強烈な眠気が襲いかかり、体の力が抜け始めた。

・・・カップに何か仕込んだ様子も、ハーブティーに仕組まれた様子もなかった。
彼も同じ物を同じように口にしていた。

なのに、何故・・・。

「大丈・・・」

このままここにいては危険だ。
まずは自室に戻ろうと、立ち上がりかけた時、力の入らない体は崩れ落ちようとしていて。
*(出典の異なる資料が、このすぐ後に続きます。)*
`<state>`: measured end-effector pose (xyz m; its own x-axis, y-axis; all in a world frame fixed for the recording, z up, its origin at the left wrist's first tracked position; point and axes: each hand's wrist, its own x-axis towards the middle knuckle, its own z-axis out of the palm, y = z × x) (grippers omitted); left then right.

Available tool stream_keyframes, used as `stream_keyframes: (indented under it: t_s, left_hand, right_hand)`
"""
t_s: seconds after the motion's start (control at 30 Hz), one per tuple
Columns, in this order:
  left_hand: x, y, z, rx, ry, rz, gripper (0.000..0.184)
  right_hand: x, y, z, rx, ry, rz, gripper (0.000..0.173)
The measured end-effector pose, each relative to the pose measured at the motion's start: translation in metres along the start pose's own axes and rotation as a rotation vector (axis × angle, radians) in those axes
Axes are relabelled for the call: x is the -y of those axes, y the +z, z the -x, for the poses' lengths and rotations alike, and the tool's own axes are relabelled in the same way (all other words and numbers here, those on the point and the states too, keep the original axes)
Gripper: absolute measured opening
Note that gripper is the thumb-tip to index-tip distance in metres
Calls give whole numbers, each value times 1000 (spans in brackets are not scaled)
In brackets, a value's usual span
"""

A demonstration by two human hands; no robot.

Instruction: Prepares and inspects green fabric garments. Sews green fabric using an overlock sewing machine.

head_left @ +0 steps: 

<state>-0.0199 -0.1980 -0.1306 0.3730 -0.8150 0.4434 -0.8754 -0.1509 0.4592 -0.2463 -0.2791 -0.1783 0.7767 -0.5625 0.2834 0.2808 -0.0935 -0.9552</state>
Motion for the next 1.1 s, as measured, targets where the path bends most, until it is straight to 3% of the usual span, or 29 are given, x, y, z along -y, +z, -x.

咄嗟に受け止めた安室さんが支えてくれたが、最早自分で立つことは難しくなっていた。

「・・・大丈夫には見えませんね」

・・・彼はすごいな。
敵ながらそう思う。

普通、目の前で獲物が弱っていたら、思わず笑みが零れ落ちそうなものだが。

そんなにも、心配そうな表情ができるのだから。

「ベッドに運びますよ」

彼は一言断りを入れると、私の体を横抱きで持ち上げて。

「・・・・・・」

宣言通りベッドの上に降ろされると、更に眠気は強いものになっていった。

「・・・ひなたさん」

安室さんの優しい声で名前を呼ばれて。
頬には、彼の手が添えられた。

・・・温かい。
その温もりに引き寄せられるように、自然と猫のように顔が擦り寄った。

「・・・あまり煽られると、理性が保てなくなります」

その時既に、意識は殆ど無かったのだと思う。
彼の顔が近付いたことで、そこに彼がいるのだと再認識した程で。

「・・・安室さん?」

確認するように名前を呼べば、何故か不服そうな表情を浮かべた。

かと思うと、もう一方の手も頬に添えられて。

「・・・できれば僕のことも、下の名前で呼んで頂けませんか」

更に顔を近付けられると、鼻先が触れてしまいそうな位置で、そう要求された。

名前・・・彼の、名前。

「と・・・る、さん・・・」
「はい」

意識も声も切れ切れになりながら口にすると、彼はどこか切なく聞こえる声で、返事をした。

「透、さん・・・」
「・・・はい」

どうしてそんな声をするのかと、もう一度呼んでみたが。
更に切なさは増すだけで。

ただ、どこか温かく、優しいその声は。

「・・・おやすみなさい」

ゆっくりと、私の中に染み込んでいくようだった。